From what I can see, I'll need a pair of lock washers and probably a pair of hub cap gaskets too. The outer bearing is accessible for repacking but the inner needs the oil seal removing, so a pair of those too if the inner bearing needs redoing?
 
If you not replacing the inner and outer bearings then you will need a nice long drift to knock out the inner races of each. Be careful not to damage them, ie let the drift slip and mar the inner surface. whilst you at it take a look at the brake caliper boots and if worn then you might want to replace then and so will need the kit and some red rubber grease. If you dont have any worn boots you hopefully wont have any sticking or corroded caliper pots that need replacing.
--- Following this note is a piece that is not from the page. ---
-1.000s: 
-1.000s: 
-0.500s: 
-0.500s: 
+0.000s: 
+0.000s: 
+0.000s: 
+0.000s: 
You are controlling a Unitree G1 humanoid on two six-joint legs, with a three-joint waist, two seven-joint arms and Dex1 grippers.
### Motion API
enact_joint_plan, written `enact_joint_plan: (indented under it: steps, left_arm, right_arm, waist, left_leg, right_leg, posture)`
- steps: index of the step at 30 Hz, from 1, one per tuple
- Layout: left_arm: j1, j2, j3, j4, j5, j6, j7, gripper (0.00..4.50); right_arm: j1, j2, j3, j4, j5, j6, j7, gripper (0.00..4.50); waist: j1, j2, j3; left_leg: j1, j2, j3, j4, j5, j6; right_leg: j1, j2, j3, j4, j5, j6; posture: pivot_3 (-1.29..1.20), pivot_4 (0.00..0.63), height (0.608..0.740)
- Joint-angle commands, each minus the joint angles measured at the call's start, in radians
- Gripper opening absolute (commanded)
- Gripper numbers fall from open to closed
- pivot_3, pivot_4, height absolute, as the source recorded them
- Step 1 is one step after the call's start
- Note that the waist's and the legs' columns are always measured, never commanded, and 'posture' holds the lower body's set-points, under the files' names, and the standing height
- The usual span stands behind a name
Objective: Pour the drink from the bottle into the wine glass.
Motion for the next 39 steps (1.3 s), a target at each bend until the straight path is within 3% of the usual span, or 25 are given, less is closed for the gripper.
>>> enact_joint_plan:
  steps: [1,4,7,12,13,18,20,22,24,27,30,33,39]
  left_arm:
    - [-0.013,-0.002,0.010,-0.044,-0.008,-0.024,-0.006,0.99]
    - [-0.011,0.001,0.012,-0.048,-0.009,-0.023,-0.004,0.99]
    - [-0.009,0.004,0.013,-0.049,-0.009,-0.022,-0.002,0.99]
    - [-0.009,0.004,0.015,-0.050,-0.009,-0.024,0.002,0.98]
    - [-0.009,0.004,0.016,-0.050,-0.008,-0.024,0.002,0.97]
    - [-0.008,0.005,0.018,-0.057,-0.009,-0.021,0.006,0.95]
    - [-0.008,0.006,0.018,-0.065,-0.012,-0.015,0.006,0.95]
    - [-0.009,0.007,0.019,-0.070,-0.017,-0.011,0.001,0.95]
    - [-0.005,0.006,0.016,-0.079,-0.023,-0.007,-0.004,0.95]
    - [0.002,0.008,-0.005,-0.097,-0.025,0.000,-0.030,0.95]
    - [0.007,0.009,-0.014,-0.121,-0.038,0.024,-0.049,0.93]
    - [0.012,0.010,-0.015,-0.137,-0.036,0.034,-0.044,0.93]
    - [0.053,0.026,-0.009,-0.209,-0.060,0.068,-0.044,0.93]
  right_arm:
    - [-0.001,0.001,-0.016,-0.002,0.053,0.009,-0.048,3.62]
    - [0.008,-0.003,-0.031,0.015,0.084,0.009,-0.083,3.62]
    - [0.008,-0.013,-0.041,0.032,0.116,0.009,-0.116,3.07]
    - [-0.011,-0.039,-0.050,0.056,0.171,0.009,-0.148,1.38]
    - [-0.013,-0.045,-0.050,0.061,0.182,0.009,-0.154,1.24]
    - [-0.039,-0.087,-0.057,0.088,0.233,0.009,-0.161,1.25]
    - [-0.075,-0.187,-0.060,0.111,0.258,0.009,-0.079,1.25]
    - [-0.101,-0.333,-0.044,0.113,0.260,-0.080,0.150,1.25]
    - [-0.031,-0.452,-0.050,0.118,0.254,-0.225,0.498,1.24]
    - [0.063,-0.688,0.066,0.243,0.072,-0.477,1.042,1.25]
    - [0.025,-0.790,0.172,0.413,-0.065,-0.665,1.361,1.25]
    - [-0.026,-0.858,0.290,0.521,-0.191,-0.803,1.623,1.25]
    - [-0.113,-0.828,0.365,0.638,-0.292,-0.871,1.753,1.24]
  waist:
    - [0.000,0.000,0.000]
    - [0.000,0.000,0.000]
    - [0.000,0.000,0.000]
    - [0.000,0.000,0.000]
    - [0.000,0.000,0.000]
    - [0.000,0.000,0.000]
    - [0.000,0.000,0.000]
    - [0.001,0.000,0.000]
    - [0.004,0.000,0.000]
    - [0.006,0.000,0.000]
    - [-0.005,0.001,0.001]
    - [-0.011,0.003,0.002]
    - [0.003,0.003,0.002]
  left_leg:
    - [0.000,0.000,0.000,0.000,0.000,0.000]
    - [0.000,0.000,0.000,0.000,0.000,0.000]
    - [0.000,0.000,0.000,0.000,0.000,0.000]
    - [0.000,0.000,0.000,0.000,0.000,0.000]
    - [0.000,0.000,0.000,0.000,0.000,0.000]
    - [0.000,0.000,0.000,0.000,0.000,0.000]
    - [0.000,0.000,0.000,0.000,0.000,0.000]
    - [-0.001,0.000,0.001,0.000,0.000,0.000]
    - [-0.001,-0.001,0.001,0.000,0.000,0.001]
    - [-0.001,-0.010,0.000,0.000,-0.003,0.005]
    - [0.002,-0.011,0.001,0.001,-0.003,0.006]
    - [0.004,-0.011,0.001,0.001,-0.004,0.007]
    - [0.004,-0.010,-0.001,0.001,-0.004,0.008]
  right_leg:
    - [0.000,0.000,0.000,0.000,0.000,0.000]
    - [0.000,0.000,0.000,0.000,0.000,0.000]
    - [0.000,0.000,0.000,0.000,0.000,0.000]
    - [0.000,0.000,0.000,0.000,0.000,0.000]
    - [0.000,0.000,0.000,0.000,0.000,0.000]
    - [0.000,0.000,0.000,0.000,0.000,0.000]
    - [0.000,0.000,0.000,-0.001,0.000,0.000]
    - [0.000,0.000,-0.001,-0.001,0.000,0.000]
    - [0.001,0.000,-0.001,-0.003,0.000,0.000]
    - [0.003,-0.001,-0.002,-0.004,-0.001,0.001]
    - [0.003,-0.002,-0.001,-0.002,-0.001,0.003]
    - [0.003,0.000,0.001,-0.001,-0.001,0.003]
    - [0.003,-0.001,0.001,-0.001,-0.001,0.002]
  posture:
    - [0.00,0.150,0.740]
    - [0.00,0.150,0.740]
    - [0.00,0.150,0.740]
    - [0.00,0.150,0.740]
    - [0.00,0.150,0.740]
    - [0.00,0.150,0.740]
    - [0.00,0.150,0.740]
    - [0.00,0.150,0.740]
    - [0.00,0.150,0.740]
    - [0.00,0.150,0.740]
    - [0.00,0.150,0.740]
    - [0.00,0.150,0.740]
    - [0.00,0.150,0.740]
There is also an outer oil/water seal that the dust shield bolts hold on and if worn should be replaced as you have to take the disk off to do the job.

That aside I think you have all you will need. A 54mm socket and come C-clip pliers are invaluable along with a fishing scale to set the torque unless you going to do this by hand.
 
The calipers are fine, Julian V fettled them a couple of months back as part of the inspection. Hub nut socket and selection of drifts are in the toolbox.

Surely you mean if I *am* replacing the bearings? They were given the ok at the inspection, I presume they'll just need repacking.
 
No

If you are not replacing bearings you are going to have to tap out the internal races out the old brake disc and knock them back into the new brake disc. If you where where replacing the bearings then you would just have to knock the new outer races into the new discs and so half the chance of making a mistake....hope that makes sense.
 
So the races don't stay captive in the hub section, and have to be removed to get the disc off. I see what you mean then.
 
Yep.

The inside of the disc is the hub if that makes sense. Toyota have cleverly designed the disc with spaces to knock out the race but it can still go wrong if not done with some precision that is if you are replacing with Toyota discs and not 3rd party.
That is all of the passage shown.